▶ _Work task_
When the line with "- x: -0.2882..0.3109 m" turns up below, begin repeating exactly, and carry on through the line with "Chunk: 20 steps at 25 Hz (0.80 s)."; no pictures go into the copy.
**** Records provided
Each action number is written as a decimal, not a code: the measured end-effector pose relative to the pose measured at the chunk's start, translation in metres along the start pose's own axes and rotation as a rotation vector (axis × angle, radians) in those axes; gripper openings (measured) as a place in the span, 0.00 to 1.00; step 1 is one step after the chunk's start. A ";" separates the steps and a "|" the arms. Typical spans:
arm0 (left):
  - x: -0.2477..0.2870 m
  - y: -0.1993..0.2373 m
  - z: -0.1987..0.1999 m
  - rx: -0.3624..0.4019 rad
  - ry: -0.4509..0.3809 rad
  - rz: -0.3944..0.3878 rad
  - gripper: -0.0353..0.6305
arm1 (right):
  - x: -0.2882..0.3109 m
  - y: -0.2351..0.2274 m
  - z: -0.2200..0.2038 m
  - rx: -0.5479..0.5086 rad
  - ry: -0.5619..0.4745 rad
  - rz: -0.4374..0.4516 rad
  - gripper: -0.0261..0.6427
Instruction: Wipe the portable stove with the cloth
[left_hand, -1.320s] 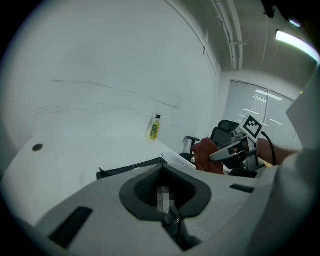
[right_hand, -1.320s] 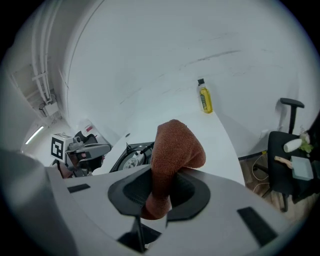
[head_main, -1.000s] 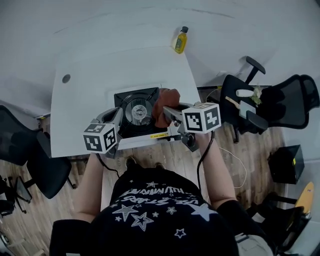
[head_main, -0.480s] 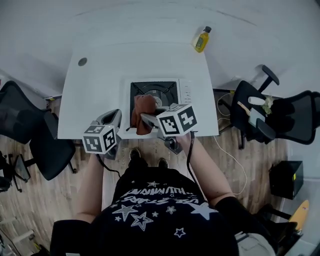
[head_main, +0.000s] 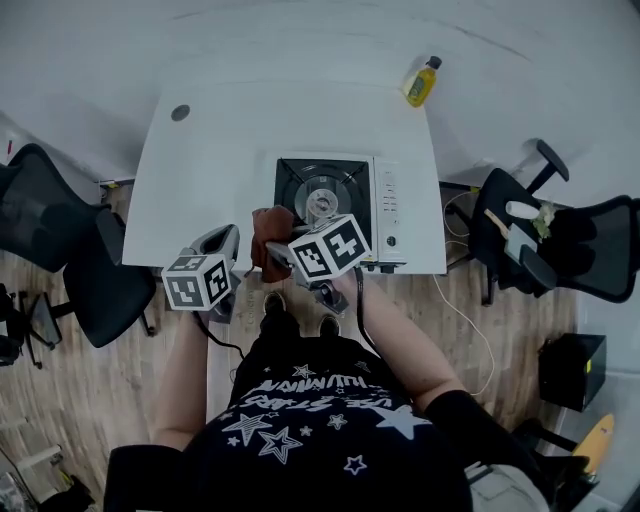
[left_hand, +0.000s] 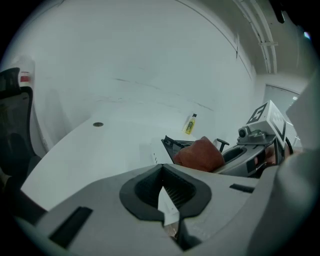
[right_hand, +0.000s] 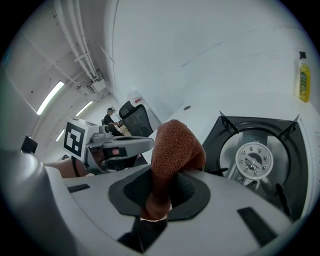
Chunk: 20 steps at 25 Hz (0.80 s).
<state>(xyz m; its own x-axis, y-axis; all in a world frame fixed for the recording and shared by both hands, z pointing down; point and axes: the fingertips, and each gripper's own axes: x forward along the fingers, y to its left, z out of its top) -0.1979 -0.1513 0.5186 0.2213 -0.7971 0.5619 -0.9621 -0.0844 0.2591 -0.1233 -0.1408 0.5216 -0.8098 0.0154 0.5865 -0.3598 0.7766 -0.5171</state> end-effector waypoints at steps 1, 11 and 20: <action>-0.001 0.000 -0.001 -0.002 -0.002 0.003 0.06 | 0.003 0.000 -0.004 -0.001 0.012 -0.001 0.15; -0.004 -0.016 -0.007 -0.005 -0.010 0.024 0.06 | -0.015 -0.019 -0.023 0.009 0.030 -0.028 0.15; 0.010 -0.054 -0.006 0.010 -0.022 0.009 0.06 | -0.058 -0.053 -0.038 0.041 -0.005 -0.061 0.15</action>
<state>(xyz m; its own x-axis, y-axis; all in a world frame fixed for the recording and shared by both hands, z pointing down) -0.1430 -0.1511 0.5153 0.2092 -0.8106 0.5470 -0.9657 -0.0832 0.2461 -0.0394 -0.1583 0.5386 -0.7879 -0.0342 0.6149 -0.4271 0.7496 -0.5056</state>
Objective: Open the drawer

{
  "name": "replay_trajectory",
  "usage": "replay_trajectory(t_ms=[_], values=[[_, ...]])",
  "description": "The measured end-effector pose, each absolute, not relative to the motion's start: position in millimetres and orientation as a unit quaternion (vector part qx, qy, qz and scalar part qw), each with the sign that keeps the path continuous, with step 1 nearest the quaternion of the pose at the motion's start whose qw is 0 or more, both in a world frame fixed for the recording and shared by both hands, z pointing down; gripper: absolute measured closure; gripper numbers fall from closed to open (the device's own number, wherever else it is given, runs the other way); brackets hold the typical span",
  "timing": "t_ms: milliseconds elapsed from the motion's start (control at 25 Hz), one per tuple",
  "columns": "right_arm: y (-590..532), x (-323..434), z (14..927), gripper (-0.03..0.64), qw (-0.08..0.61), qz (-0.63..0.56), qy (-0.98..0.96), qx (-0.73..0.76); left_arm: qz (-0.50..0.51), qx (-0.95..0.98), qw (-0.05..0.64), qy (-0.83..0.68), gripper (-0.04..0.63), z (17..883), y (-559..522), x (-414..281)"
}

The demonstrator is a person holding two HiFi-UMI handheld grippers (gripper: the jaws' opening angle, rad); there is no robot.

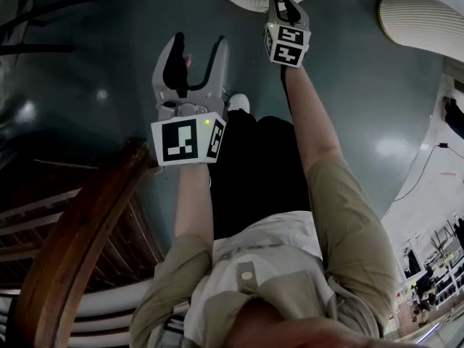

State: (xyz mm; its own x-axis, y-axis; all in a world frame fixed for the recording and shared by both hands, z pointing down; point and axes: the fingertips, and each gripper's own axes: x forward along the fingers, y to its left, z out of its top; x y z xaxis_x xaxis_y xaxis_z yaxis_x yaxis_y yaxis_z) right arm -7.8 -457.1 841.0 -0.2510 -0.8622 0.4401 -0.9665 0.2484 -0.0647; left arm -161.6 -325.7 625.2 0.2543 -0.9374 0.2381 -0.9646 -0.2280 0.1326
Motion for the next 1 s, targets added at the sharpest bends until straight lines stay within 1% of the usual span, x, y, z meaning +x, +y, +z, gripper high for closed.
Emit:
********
▶ _Exercise answer_
  - x: -0.2882..0.3109 m
  - y: -0.2351..0.2274 m
  - z: -0.2200..0.2038 m
  - rx: -0.5479..0.5086 rad
  - ry: -0.5619..0.4745 rad
  - rz: -0.4374..0.4516 rad
  - gripper: -0.0261..0.6427
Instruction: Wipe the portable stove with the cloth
[left_hand, -1.320s] 
[right_hand, -1.320s] 
[head_main, -1.000s] 
[head_main, -0.480s] 
[head_main, +0.000s] 
[left_hand, +0.000s] 
[right_hand, +0.000s] 
Chunk: 20 steps at 25 Hz (0.80 s).

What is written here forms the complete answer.